◆ **Requirement**
Start at the first line of the material below and retype each line through the one containing "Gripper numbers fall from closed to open", exactly.

◆ **Entries provided**
%%

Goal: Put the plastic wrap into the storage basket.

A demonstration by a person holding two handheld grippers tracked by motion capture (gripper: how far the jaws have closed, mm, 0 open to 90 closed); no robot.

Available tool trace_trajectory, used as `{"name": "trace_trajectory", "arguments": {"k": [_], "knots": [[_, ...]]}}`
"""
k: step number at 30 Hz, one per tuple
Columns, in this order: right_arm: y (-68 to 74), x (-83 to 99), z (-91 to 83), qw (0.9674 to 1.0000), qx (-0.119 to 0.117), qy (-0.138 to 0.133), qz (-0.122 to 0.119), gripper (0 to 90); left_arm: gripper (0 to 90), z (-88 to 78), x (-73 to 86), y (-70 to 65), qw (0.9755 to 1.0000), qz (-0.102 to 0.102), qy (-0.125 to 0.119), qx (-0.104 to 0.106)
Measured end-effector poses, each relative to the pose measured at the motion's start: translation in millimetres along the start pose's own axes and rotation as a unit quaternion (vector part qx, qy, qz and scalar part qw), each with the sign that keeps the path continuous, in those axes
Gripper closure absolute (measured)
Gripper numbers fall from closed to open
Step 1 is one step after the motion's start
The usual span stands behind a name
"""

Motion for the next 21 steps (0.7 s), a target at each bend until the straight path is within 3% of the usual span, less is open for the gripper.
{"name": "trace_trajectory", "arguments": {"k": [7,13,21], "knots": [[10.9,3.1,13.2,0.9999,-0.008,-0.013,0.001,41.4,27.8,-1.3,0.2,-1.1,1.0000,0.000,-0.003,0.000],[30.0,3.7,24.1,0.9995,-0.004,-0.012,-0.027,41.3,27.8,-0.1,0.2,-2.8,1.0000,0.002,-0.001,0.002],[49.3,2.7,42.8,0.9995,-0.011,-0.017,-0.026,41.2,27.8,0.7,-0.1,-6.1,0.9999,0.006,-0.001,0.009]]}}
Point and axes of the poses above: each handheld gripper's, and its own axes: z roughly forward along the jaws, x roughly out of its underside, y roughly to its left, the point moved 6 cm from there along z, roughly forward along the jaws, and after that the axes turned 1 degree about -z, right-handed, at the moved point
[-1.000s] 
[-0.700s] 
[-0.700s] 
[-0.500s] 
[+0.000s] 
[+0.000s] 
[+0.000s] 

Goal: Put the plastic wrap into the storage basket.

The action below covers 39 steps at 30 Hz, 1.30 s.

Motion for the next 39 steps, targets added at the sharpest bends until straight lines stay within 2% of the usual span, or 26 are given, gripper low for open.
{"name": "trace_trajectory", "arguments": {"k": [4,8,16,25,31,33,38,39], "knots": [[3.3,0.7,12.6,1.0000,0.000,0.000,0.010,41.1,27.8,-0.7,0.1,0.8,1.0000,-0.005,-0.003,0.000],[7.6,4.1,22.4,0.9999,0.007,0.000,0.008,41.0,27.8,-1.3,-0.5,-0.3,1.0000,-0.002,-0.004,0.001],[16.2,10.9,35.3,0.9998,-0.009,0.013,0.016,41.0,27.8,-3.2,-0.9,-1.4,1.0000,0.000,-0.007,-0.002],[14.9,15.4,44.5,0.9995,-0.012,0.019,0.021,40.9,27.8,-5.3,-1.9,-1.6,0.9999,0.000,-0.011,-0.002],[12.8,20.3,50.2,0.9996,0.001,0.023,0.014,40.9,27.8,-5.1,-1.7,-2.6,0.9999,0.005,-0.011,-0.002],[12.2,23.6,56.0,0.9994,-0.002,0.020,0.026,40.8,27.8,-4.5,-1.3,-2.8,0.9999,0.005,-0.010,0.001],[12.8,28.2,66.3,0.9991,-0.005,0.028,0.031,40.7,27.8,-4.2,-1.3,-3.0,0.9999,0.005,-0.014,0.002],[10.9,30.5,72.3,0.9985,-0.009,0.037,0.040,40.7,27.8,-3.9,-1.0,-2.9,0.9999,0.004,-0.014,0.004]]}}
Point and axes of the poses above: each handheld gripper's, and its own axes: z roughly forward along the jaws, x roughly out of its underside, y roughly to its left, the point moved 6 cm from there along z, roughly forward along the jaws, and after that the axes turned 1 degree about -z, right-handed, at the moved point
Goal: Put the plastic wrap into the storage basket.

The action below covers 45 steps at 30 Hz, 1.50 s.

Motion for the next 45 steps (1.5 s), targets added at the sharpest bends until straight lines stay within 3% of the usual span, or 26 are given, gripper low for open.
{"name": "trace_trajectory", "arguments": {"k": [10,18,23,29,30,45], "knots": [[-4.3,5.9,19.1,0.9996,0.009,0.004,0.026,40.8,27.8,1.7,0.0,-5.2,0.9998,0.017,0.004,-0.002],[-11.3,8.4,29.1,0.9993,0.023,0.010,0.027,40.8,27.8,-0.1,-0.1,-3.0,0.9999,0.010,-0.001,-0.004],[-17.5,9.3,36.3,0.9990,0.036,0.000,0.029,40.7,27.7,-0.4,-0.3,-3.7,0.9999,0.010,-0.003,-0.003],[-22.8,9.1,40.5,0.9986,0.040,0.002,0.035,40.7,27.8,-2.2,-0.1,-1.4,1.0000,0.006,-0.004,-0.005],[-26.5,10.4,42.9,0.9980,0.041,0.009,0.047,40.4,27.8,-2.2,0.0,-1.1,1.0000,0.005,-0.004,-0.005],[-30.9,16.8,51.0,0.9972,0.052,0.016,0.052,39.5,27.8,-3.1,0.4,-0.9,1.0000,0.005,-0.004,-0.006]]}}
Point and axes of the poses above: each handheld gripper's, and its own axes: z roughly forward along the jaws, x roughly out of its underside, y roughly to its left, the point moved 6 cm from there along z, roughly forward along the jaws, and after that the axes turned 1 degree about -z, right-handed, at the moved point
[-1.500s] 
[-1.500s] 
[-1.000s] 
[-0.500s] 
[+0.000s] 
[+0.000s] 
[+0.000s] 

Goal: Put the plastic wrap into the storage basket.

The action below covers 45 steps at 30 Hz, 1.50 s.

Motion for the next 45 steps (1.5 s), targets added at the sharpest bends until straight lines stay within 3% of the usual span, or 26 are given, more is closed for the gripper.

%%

◆ **Written response**
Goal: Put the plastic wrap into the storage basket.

A demonstration by a person holding two handheld grippers tracked by motion capture (gripper: how far the jaws have closed, mm, 0 open to 90 closed); no robot.

Available tool trace_trajectory, used as `{"name": "trace_trajectory", "arguments": {"k": [_], "knots": [[_, ...]]}}`
"""
k: step number at 30 Hz, one per tuple
Columns, in this order: right_arm: y (-68 to 74), x (-83 to 99), z (-91 to 83), qw (0.9674 to 1.0000), qx (-0.119 to 0.117), qy (-0.138 to 0.133), qz (-0.122 to 0.119), gripper (0 to 90); left_arm: gripper (0 to 90), z (-88 to 78), x (-73 to 86), y (-70 to 65), qw (0.9755 to 1.0000), qz (-0.102 to 0.102), qy (-0.125 to 0.119), qx (-0.104 to 0.106)
Measured end-effector poses, each relative to the pose measured at the motion's start: translation in millimetres along the start pose's own axes and rotation as a unit quaternion (vector part qx, qy, qz and scalar part qw), each with the sign that keeps the path continuous, in those axes
Gripper closure absolute (measured)
Gripper numbers fall from closed to open

Nothing further is needed to complete this exercise.